As a reminder, veterinarians have the option to perform serologic monitoring in dogs or cats that have been exposed to a potential or known rabid animal if the dog or cat has previous rabies vaccine history but no documented proof. This would avoid the four-month quarantine or euthanasia by effectively reducing the quarantine to 45 days if a rise in titer level is documented following a vaccine booster (serum must be collected before the booster!). This should be communicated with the local animal control agency. More information can be found on page 11 here: Manual for Rabies Control & Animal Bite Management. To access Arizona rabies resources, such as regularly updated data on positive animals, access to Arizona’s rabies control and bite management manual, and more, visit: http://www.azdhs/rabies. WNV is primarily spread between mosquitoes and birds, but the virus can cause disease in people, horses, and other animals. Horses are susceptible to infection but an annual vaccine is available. Illness in dogs and cats is rare. Mosquitoes lay their eggs near water; therefore, it is encouraged to take steps to reduce areas of standing water around the home. Empty and scrub, toss or cover any items that can hold water, especially around livestock pens and keep yards clean and clear from debris. Larvicide can be placed in open nearby ditches and local vector control agencies can be contacted for other mosquito abatement activities.
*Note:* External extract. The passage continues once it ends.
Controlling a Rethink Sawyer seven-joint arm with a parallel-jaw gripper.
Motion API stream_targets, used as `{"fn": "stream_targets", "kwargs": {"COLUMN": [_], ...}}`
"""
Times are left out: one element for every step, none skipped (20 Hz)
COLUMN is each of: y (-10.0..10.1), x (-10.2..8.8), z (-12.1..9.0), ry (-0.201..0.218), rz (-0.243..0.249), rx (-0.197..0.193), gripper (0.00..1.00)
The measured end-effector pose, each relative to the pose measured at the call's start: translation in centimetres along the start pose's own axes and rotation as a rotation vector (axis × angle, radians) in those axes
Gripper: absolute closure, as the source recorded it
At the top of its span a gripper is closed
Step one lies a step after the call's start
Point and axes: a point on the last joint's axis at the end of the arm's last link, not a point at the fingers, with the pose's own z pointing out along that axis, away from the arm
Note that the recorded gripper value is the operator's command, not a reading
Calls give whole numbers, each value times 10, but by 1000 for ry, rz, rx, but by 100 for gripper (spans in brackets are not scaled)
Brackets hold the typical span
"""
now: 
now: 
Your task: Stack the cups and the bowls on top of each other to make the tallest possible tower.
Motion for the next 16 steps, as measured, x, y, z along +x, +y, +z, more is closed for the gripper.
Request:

As of June 8, 2019, there have been 218 WNV positive mosquito pools identified statewide, 216 of which are in Maricopa County. This is a lot higher than expected for this time of the year and we are expecting to see an increase in cases in humans (and potentially in horses (six human and one equine case reported as of June 14).


Many infectious and non-infectious causes can lead to neurologic signs in horses, however, especially for an unvaccinated animal, WNV (and rabies) could be considered on the differential when other causes are ruled out. Most WNV clinically affected horses exhibit anorexia, depression, and fever along with neurological signs such as ataxia, circling, hind limb weakness, recumbence, paralysis, altered mental state, impaired vision, lip droop, muscle fasciculation, dysphagia, or hyper-excitability.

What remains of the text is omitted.